Bisa dicoba, tetapi tingkat kemudahannya tetap bergantung pada bentuk, kondisi kulit, dan kesegaran jahe.
2. Kenapa sendok sebaiknya digunakan dengan gerakan pendek?
Gerakan pendek membuat tekanan lebih mudah dikendalikan dan membantu sendok mengikuti bentuk jahe, terutama saat melewati bagian yang berlekuk.

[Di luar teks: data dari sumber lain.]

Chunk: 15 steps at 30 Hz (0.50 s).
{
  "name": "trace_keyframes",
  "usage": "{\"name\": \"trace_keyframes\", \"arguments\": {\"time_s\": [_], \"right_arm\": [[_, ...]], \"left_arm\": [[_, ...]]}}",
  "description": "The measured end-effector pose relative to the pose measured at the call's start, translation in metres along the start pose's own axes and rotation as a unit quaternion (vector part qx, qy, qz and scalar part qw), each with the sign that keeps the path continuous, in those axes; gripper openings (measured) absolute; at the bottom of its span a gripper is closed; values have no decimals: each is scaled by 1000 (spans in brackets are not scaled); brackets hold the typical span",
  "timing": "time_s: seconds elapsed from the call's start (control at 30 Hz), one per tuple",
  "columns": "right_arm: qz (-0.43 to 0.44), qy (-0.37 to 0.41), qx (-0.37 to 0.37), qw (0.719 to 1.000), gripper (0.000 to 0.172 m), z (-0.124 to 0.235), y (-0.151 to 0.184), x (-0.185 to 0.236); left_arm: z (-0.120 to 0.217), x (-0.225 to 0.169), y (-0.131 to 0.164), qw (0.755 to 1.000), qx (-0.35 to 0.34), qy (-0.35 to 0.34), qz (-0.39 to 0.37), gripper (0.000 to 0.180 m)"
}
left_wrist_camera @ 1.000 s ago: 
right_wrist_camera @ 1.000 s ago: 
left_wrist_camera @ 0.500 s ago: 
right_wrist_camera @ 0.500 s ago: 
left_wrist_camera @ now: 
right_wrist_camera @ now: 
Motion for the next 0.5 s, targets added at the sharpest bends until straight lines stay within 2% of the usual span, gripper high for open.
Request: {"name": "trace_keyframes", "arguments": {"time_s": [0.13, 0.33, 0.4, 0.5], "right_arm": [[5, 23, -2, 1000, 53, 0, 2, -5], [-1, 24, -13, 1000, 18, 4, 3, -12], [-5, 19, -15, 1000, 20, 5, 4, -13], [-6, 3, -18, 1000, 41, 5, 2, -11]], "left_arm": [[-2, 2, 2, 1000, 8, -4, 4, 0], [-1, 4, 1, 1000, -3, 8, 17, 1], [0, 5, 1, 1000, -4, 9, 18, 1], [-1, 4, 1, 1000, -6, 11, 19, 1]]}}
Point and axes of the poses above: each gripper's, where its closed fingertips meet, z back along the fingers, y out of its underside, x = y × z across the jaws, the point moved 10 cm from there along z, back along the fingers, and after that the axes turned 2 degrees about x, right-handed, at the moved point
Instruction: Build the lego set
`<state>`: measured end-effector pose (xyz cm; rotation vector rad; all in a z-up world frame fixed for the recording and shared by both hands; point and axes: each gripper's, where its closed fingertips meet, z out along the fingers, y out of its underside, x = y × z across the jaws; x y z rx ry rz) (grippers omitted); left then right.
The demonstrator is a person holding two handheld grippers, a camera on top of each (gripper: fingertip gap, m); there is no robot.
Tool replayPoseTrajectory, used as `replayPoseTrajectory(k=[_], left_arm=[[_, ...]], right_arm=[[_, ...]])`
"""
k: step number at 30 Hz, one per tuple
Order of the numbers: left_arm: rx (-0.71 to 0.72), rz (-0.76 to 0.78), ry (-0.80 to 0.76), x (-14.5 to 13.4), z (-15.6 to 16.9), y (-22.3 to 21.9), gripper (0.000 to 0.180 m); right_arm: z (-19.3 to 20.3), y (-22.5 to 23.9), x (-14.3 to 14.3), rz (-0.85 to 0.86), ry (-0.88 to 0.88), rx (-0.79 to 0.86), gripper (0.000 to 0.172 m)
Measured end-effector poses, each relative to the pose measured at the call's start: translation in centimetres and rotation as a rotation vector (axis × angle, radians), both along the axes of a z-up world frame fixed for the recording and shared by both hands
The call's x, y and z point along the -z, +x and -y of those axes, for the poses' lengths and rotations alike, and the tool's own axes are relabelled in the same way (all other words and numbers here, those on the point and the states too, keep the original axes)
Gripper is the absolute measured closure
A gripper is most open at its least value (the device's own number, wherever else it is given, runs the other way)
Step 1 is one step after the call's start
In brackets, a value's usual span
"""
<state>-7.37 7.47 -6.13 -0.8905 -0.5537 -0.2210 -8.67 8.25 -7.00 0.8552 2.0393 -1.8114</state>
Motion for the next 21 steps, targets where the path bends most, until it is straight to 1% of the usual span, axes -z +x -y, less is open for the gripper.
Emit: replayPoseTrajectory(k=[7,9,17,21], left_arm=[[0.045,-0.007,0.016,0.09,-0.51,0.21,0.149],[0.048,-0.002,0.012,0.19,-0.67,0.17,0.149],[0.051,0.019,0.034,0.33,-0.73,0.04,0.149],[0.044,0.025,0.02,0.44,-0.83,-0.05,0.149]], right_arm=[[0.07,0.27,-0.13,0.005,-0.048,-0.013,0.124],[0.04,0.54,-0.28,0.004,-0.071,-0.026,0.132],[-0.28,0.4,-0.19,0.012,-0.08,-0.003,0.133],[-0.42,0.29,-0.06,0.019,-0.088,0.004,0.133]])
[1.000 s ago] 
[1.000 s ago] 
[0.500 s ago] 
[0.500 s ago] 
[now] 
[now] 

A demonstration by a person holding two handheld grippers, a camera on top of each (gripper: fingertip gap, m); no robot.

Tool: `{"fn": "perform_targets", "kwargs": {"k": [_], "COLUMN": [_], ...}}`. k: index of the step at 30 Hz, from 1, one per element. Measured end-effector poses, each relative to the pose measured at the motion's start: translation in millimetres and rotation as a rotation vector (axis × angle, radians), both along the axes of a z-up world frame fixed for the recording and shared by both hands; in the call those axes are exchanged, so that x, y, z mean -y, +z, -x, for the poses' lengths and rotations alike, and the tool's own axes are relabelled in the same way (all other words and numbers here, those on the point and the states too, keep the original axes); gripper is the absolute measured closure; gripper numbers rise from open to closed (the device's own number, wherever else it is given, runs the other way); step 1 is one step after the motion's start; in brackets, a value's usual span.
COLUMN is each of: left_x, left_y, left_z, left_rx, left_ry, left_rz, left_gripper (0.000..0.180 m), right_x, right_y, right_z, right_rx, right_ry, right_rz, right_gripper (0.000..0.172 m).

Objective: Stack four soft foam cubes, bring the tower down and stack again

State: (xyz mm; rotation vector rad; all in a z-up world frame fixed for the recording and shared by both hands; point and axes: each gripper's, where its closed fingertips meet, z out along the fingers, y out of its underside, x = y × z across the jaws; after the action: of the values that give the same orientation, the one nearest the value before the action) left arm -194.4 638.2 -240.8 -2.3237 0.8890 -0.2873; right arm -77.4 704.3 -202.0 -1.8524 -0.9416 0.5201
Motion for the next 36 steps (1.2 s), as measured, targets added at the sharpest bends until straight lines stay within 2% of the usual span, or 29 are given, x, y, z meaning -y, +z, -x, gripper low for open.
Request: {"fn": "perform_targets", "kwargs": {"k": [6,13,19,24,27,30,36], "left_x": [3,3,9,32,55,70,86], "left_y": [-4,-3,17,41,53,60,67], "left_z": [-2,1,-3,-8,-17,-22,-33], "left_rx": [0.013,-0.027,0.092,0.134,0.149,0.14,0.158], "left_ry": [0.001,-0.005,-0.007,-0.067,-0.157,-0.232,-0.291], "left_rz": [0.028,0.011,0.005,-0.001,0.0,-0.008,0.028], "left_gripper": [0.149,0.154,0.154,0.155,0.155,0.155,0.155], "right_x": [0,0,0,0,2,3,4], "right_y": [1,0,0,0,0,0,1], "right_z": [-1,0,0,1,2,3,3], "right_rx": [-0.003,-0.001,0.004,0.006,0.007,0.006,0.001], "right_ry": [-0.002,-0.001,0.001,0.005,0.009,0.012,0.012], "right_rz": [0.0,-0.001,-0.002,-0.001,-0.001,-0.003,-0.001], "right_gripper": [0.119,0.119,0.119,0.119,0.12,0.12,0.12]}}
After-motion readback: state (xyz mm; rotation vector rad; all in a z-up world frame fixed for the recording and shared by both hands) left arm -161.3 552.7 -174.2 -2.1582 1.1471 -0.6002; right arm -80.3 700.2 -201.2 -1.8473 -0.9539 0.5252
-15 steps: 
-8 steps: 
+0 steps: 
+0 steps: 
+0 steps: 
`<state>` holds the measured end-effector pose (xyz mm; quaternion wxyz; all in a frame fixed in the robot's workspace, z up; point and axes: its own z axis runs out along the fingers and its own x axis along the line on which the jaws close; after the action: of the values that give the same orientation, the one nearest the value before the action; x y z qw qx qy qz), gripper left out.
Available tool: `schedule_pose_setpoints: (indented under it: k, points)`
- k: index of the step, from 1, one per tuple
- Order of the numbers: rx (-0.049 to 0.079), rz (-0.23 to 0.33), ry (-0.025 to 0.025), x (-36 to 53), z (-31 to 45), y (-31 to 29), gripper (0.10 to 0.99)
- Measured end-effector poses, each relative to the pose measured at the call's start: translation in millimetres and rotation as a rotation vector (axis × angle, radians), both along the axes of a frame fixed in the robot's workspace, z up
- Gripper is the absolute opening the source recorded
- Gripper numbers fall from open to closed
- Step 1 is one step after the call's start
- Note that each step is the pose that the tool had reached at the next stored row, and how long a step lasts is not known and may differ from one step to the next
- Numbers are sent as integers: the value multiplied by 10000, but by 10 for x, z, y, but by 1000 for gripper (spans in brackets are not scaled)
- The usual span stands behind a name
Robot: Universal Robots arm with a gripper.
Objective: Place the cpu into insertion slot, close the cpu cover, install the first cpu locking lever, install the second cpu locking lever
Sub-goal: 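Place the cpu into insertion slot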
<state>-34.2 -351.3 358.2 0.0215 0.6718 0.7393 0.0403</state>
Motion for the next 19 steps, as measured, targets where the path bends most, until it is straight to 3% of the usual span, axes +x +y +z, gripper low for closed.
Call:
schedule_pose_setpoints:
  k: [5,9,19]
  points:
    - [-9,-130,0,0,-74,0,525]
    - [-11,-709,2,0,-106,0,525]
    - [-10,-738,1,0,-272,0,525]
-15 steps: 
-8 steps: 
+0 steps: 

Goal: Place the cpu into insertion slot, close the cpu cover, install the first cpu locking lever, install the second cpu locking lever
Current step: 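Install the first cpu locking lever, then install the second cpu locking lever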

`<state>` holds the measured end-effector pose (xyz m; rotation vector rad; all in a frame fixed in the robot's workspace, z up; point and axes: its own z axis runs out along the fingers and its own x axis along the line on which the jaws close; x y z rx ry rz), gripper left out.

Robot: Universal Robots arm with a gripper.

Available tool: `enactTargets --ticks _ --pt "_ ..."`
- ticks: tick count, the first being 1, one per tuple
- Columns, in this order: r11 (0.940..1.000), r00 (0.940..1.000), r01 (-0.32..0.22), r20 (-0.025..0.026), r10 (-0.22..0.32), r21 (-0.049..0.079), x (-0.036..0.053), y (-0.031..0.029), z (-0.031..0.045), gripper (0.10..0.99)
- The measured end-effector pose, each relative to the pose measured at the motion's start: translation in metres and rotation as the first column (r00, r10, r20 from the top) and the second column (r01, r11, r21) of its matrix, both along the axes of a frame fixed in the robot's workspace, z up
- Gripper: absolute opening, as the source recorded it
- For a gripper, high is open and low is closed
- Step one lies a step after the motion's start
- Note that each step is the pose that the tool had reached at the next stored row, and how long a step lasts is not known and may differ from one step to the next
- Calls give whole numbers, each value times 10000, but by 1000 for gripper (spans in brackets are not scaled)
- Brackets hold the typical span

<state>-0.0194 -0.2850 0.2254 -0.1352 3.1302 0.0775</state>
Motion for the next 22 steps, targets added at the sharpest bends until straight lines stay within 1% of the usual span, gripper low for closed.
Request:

3. Apa yang harus dilakukan jika jahe terlalu licin saat dikupas?
Tiriskan atau keringkan permukaannya terlebih dahulu. Jahe yang tidak terlalu basah akan lebih mudah dipegang saat proses mengikis kulit.
4. Apakah jahe yang sudah keriput tetap bisa dikupas dengan sendok?
Bisa dicoba, tetapi kulitnya mungkin lebih kering atau lebih menempel. Proses mengikis perlu dilakukan perlahan agar daging jahe tidak ikut banyak terambil.
5. Bagaimana jika sendok tidak bisa menjangkau celah kecil pada jahe?
Jangan memaksakan sendok masuk ke celah yang terlalu sempit. Bersihkan bagian tersebut dengan lebih hati-hati menggunakan alat yang sesuai dan aman digunakan di dapur.